For Programmers: Free Programming Magazines  


Home > Archive > Compression > February 2008 > New LZW variant









You are viewing an archived Text-only version of the thread. To view this thread in it's original format and/or if you want to reply to this thread please [click here]

 

Author New LZW variant
encode

2008-01-30, 6:57 pm

OK, playing with UNWHAP-like decompression I've invented(?) a new LZW
variant.

I hope you remember that with UNWHAP, unlike with a generic LZW, we do
not construct any tries, we just keep pointers into buffer+phrase
lengths:

add(i, len+1); // like in generic LZW - add a new phrase -
concatenation of a current phrase with a new symbol

First thing.
With UNWHAP decoder each phrase is independent - since we do not use
any prefixes we may freely overwrite old entries. Thus if dictionary
became full, just overwrite the oldest entry. As a result we
constantly have 1<<N active phrases!

Second thing.
An accelerated dictionary loading.
Instead of just adding:
add(i, len+1);
we may additionally add
add(i+1, len);
add(i-1, len+2);
i.e. additional concatenation with a new symbol.
And this requires just minor decoder changes.

As a result we have a nice compression with super fast (200 MB/sec)
decompression. In my variant, I use 16-bit codes - i.e. no flat codes,
no Huffman, no arithmetic, whatsoever, and compression in some cases
is very close to Deflate's.

Although, in my implementation the encoder is far not so fast, since
we must do some additional stuff with such compression, however...

Link:
http://www.encode.ru/downloads/lzw01.zip (42 KB)

P.S.
Maybe patent issues killed LZW potential?

-- Ilia Muraviev
Hans-Peter Diettrich

2008-01-30, 9:58 pm

encode wrote:

> With UNWHAP decoder each phrase is independent - since we do not use
> any prefixes we may freely overwrite old entries. Thus if dictionary
> became full, just overwrite the oldest entry. As a result we
> constantly have 1<<N active phrases!


As long as you don't know how useful (how often applicable) a phrase is,
you cannot know which phrase(s) to discard. Discarding the oldest
phrases will be useful when a file has a certain "locality", where a
phrase is repeated nearby.

DoDi
cr88192

2008-01-31, 3:57 am


"Hans-Peter Diettrich" <DrDiettrich1@aol.com> wrote in message
news:60ct8jF1qc6l3U4@mid.individual.net...
> encode wrote:
>
>
> As long as you don't know how useful (how often applicable) a phrase is,
> you cannot know which phrase(s) to discard. Discarding the oldest phrases
> will be useful when a file has a certain "locality", where a phrase is
> repeated nearby.
>


MRU can give a kind of hueristic.
as such, if a string falls out of the dictionary, it is rarely, if ever,
used...

of course, this is likely to result in a distribution that is itself subject
to compression (strings with smaller indices being more frequent), and thus,
best represented with a shorter code.

an example of this would be, for example, LZW+Rice.

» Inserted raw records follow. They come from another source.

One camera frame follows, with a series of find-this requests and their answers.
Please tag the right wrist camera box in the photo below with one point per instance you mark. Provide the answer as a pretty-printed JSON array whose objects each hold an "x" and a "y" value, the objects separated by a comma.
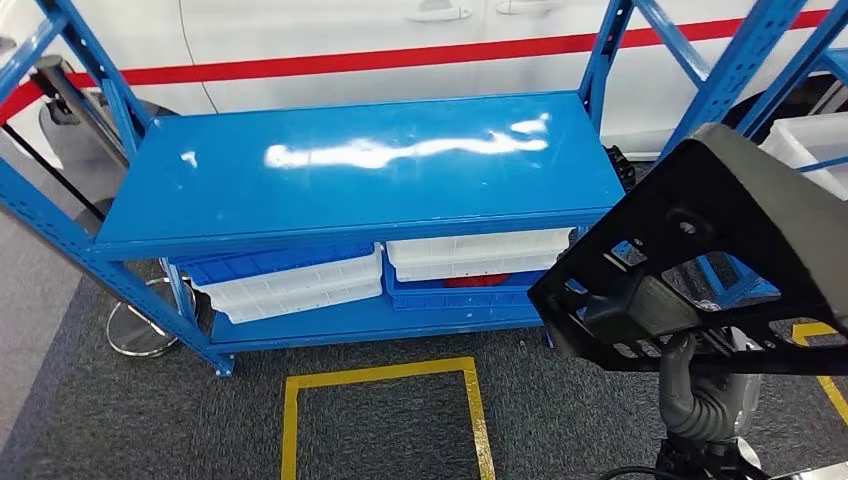
[{"x": 696, "y": 460}]

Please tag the white plastic crate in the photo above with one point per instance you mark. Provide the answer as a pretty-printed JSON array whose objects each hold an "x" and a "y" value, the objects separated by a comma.
[
  {"x": 298, "y": 306},
  {"x": 464, "y": 270},
  {"x": 808, "y": 139},
  {"x": 477, "y": 246},
  {"x": 291, "y": 281}
]

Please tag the chrome barrier stanchion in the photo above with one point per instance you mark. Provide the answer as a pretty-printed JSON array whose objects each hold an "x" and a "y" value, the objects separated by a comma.
[{"x": 149, "y": 324}]

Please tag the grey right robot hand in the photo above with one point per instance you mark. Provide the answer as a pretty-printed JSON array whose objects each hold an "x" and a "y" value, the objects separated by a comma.
[{"x": 677, "y": 364}]

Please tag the red item in crate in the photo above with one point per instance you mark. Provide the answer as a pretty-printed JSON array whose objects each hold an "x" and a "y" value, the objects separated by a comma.
[{"x": 477, "y": 281}]

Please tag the black plastic frame part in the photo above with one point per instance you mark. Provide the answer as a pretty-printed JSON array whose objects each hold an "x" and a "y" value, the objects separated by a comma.
[{"x": 729, "y": 192}]

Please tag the yellow floor tape square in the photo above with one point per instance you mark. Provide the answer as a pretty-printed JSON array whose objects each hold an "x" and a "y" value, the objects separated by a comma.
[
  {"x": 381, "y": 375},
  {"x": 833, "y": 397}
]

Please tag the blue steel shelf rack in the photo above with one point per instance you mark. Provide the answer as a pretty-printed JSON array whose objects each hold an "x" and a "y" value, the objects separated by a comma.
[
  {"x": 364, "y": 172},
  {"x": 795, "y": 73}
]

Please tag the blue plastic crate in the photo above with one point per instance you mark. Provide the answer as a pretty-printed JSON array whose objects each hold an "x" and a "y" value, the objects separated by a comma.
[
  {"x": 265, "y": 262},
  {"x": 457, "y": 299}
]

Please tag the black barrier stanchion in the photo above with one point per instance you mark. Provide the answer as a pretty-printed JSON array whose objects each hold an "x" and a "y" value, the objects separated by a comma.
[{"x": 53, "y": 171}]

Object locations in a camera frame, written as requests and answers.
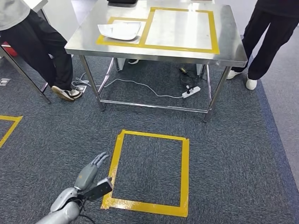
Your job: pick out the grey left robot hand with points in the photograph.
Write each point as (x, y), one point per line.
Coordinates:
(87, 176)

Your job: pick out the white curved plastic car part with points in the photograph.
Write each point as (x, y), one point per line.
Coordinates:
(121, 31)

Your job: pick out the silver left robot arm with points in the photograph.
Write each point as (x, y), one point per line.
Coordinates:
(63, 207)

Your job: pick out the yellow tape outline on workbench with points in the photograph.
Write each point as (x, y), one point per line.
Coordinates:
(216, 34)

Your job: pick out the steel workbench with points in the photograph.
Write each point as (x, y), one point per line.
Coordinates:
(224, 31)

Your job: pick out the grey floor socket plate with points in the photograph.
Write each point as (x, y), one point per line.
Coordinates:
(81, 88)
(4, 82)

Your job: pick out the yellow floor tape square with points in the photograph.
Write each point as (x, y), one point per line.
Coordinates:
(184, 173)

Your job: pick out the person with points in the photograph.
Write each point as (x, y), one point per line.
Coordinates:
(35, 43)
(268, 37)

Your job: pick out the white power strip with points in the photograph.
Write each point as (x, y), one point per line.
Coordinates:
(191, 92)

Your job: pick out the red box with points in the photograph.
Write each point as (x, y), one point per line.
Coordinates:
(10, 51)

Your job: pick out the black foam case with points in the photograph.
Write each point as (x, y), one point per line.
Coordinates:
(121, 1)

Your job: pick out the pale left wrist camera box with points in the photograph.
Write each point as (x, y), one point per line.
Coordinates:
(99, 188)

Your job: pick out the steel table frame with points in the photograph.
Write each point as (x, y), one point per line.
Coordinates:
(23, 74)

another possibility which was once implemented by me, which from what I
remember got decent compression but, at the time, was fairly slow, was the
direct combination of LZW with adaptive huffman (basically, the individual
strings were leaves on a fairly large huffman tree, and as such, each match
involved updating the weight and potentially rebalancing that part of the
tree).

if I implemented it now, it is much more likely to be faster.

I remember, it was pretty good with text, but less good with other data
types. part of the problem may be that such a design would likely adapt too
slowly, wheras a design with a separate ranking structure and entropy coding
(such as MRU+Huffman or MRU+Rice) is likely to do much better here.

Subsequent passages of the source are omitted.